Her iki seçeneğin de Maas’ın sosyal demokrat ve hukukçu kimliğine zarar vereceği kesin. SPD’nin daha önceki liderleri Gerhard Schröder ve Sigmar Gabriel’den farklı bir siyasi çizgisi bulunduğunu ima eden Maas’ın Erdoğan ile hukukla bağdaşmayacak şekilde pazarlık masasına oturmasının siyasi kariyerinde bir leke olarak yer alacağı yorumları yapılıyor.

ALMANYA’YA YÖNELİK ÖZEL REHİNE SİYASETİ!

Son olarak geçtiğimiz Ağustos ayında Etkin Haber Ajansı (ETHA) için muhabir ve çevirmen olarak çalışan Alman vatandaşı Meşale Tolu’ya uygulanan yurt dışına çıkma yasağı kaldırılmıştı. O dönem Dışişleri Bakanı Maas, Tolu'nun yurt dışına çıkış yasağının kaldırılması kararını Ankara ile ilişkilerin düzelmesinin bir işareti biçiminde yorumlamıştı.

Maas "7 Alman vatandaşının hala cezaevinde olması bizim için kabul edilemez bir durum” diye çıkışta bulunmasına rağmen Merkel’in başbakanlığındaki federal hükümetin, bu rehinler için şimdiye kadar yaptığı girişimler sonuçsuz kalmıştı.

Alman Dışişleri Bakanlığı’nın verdiği bilgilere siyasi amaçlı suçlamalardan dolayı Türkiye’de şu anda 7 Alman vatandaşı cezaevinde. Ancak bu sayının daha fazla olduğu yönünde görüşler dile getiriliyor. Çünkü çoğu zaman Türk makamları gözaltına alınan Alman vatandaşları hakkındaki bilgileri çok geç Alman Dışişleri Bakanları’na bildiriyorlar.

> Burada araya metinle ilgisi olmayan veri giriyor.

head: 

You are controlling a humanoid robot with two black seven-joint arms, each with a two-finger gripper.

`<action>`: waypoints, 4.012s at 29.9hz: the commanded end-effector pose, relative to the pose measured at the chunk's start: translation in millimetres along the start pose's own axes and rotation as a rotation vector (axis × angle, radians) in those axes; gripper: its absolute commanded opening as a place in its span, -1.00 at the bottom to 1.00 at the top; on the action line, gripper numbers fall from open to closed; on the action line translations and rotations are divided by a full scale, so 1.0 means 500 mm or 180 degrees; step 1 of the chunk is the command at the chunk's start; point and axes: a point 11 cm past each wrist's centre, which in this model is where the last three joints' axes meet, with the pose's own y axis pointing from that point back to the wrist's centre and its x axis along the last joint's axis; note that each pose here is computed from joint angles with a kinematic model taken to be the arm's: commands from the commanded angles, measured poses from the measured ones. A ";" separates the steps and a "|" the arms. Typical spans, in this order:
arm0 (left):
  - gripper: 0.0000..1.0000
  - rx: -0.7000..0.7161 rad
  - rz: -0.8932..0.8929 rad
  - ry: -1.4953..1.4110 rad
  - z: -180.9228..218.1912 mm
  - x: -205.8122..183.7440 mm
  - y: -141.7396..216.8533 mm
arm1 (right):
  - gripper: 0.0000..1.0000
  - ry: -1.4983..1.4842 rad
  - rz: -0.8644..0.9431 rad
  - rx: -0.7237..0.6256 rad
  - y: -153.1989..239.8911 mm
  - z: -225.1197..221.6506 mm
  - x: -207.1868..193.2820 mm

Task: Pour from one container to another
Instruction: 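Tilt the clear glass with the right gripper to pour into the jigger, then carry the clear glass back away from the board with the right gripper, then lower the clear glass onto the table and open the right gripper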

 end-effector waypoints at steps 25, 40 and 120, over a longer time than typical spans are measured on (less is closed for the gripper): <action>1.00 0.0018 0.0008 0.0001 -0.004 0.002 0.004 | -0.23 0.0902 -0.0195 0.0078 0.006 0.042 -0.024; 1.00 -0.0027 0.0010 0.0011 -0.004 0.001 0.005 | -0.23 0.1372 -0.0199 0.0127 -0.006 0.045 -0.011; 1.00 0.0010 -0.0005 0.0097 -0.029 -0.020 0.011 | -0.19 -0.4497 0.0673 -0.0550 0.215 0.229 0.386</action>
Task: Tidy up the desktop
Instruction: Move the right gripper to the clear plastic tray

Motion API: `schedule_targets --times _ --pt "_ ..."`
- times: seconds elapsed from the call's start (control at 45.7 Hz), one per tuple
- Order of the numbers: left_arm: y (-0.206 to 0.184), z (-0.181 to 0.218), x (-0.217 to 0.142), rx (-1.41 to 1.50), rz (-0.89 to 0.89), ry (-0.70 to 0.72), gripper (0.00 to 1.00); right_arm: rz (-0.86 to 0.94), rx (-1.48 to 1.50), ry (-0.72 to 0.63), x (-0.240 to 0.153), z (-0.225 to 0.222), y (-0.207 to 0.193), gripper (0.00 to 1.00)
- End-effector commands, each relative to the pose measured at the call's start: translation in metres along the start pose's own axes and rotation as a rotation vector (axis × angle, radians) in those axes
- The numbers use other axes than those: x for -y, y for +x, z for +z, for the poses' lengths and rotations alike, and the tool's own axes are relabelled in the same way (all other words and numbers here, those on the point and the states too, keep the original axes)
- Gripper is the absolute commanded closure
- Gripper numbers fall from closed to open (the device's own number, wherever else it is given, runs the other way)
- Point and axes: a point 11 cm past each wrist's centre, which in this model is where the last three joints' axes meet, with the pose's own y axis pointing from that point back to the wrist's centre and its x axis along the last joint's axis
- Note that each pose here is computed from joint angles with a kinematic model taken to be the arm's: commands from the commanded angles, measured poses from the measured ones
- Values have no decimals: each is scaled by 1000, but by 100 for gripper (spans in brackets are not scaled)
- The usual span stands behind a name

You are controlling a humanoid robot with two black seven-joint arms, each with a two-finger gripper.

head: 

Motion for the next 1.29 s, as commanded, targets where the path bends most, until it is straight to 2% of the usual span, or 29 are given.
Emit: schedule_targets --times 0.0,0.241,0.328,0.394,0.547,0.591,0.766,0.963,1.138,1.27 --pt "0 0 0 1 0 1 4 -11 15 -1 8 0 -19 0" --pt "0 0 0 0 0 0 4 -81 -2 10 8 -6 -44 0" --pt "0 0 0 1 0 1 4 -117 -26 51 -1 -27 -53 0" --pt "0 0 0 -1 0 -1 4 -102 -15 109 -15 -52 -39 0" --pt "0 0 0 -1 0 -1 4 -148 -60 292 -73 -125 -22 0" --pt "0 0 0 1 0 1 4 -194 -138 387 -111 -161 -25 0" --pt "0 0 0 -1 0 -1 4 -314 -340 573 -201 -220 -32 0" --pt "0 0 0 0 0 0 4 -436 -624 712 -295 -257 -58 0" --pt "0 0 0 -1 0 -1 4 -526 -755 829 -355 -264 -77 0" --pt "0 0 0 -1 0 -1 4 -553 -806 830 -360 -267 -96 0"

Türkiye’de tutuklu Alman vatandaşlarının çoğunun sosyal medya sitelerinde Erdoğan rejimini eleştirdiği veya Almanya’daki siyasi faaliyetlerini sürdürürken MİT ajanlarına takibine takıldıkları için tutuklandıkları belirtiliyor. Ancak hiçbiri hakkında şu ana kadar bir iddianame hazırlanmış değil.

2017 yılında Erdoğan rejimi Berlin’e karşı rehine siyasetine devreye sokmuş ve birçok taviz koparmıştı. Die Welt gazetesinin Türkiye muhabiri Deniz Yücel, dönemin dışişleri bakanı Gabriel’in Erdoğan rejimiyle yaptığı kirli pazarlıklar sonucu özgürlüğüne kavuşmuştu. Gabriel’den önce eski başbakanlardan Schröder devreye girmiş ve Merkel hükümetinin görevlendirilmesiyle İstanbul’da Erdoğan ile bir araya gelmişti.